Las balineras del alma

09 Diciembre, 2021
Álex Gutiérrez Navarro Álex Gutiérrez Navarro

Por ALEX GUTIÉRREZ NAVARRO

 Es viernes. Despierto sin la reconfortante sensación de haber dormido lo suficiente. Apago la alarma y, por un momento, me debato entre dos ideas; persistir en el sueño dulce de la madrugada o cumplir el itinerario fijado la noche anterior: salir en la bicicleta con destino a una población cercana, en las estribaciones de la sierra. El trayecto es de 16 kilómetros. El sol comienza a disipar las brumas de la primera mañana. Los árboles son mecidos con impavidez por los vientos alisios de diciembre. Un pájaro se contonea por los aires y emite gorjeos perdidos.

Continuar durmiendo tiene para mí, en aquella hora, una connotación mucho más profunda. No lo asumo como el simple acto físico de permanecer acostado, casi levitando, para obtener placidez corpórea. Dormir es, entonces, la extensión misma del desgano existencial; la representación del temor de ser visto, en la esfera social, como la persona más solitaria y huidiza del mundo; una especie de levedad del ser (por utilizar un término de Kundera) que se manifiesta, ocasionalmente, en formas inevitables de misantropía. Soy consciente de ello.

Mientras tienen lugar estas cavilaciones, entre dormido y despierto, toma fuerza el pensamiento antagónico: conjurar esa disposición, ¿o indisposición?, de espíritu. Rápidamente, hago todos los trámites de higiene básica del recién levantado. Me visto con una indumentaria de ciclista raso y bajo al garaje por la bicicleta. Sólo entonces puedo advertir que hace falta llenar de aire las llantas. No sería lo único. Ya en camino, fueron evidentes otras desmejoras. Aquí surge el primer símil: el ser humano también está condicionado de forma análoga a los objetos por el deterioro, la carencia, el desgaste. Una máxima terminante y definitiva de mi padre lo ilustra muy bien: <<se acaba uno; ahora que no se acabe eso>>.

—¿Vas para Manaure? —pregunta mi madre, a manera de buenos días.

—Sí, para allá —le contesto, mientras termino de calibrar las llantas.

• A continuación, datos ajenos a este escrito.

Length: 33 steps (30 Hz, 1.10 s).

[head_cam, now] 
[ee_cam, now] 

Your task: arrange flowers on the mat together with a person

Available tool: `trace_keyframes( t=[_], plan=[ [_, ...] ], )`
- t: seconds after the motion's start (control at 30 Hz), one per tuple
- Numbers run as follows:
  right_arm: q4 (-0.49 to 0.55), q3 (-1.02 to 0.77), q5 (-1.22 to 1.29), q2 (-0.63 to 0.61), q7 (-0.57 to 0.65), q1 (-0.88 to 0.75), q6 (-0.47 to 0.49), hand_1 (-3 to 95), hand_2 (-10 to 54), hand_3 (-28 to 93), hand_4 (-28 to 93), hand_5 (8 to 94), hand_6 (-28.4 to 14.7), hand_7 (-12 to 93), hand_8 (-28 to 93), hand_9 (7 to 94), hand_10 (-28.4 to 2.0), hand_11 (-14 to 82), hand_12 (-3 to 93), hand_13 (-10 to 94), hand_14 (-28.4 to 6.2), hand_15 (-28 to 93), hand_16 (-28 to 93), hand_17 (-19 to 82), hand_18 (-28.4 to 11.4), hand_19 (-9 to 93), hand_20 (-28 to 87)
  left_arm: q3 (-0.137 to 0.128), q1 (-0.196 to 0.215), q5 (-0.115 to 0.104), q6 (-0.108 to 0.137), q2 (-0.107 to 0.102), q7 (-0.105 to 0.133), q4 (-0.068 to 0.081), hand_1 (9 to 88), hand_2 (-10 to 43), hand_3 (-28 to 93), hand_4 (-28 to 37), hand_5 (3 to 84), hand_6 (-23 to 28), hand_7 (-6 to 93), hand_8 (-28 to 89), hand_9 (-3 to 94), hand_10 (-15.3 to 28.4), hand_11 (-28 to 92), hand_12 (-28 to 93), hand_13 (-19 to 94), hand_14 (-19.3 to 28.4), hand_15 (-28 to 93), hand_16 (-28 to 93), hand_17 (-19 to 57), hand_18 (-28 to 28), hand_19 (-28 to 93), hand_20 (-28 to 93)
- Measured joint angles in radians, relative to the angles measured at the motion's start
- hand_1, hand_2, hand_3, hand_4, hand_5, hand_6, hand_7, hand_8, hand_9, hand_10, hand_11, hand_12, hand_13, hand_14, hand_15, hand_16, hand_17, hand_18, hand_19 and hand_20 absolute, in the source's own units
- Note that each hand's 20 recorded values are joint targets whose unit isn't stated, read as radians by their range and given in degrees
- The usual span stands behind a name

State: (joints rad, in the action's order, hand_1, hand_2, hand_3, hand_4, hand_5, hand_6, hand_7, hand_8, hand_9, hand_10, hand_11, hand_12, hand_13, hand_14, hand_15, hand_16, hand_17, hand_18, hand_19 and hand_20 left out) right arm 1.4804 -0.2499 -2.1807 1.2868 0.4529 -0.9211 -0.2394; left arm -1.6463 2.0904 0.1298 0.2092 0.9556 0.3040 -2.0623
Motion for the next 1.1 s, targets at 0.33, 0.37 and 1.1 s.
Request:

Bordeaba una de las calles cercanas al templo católico, cuando un conciudadano que camina por la acera sonríe, afable, antes de preguntarme para dónde voy.

—Espero llegar a Manaure, compadre —le correspondo con cierta campechanía.

No he completado la mitad de los 16 kilómetros totales de la ruta y empieza a intensificarse un molesto sonido de partes desgastadas. Pienso en devolverme. ¿Falta de aceite en el engranaje? ¿Eje averiado? ¿balines deteriorados? No sé de dónde proviene el sórdido ruido. Avanzo, solo, por la estrecha carretera. Ciclistas aficionados suben y bajan. Algunos extienden saludos. Otros, apenas miran de refilón. Trato de disimular el ruido de la bicicleta manipulando los cambios. Luego desisto. ¡Qué más da!

De todas maneras, he llegado al destino. Estoy extenuado por la falta de ritmo. Me desentiendo del ruido. Mientras tomo un descanso, el segundo símil empieza a hilvanarse, de tal manera que circunda los límites de la alegoría: ¿acaso no está el alma, muchas veces, urgida de mantenimiento? ¿Por qué ignoramos el ruido de advertencia? ¿Por qué intentamos disimular las señales de alerta del ser? La bicicleta también me permite volver a casa. Pienso que, a veces, vamos como viajeros de la vida con el alma sin reparar. Salimos y llegamos. Entramos y venimos. El ruido sigue ahí. Algo no está bien. No sabemos con exactitud qué es.

—¡Son las balineras! —me dice algún vecino al regresar.

—Sí, tienes que cambiarle las balineras, afirma otro.

Rulfo, en Pedro Páramo, dijo: “Este mundo que lo aprieta a uno por todos lados, que va vaciando puños de nuestro polvo aquí y allá; deshaciéndonos en pedazos como si rociara la tierra con nuestra sangre. ¿Qué hemos hecho? ¿Por qué se nos ha podrido el alma?”.

Cambiarle las balineras a la bicicleta es relativamente fácil. Basta con un juego específico de llaves y herramientas. Pero, y al alma, ¿cómo se le cambian las balineras al alma?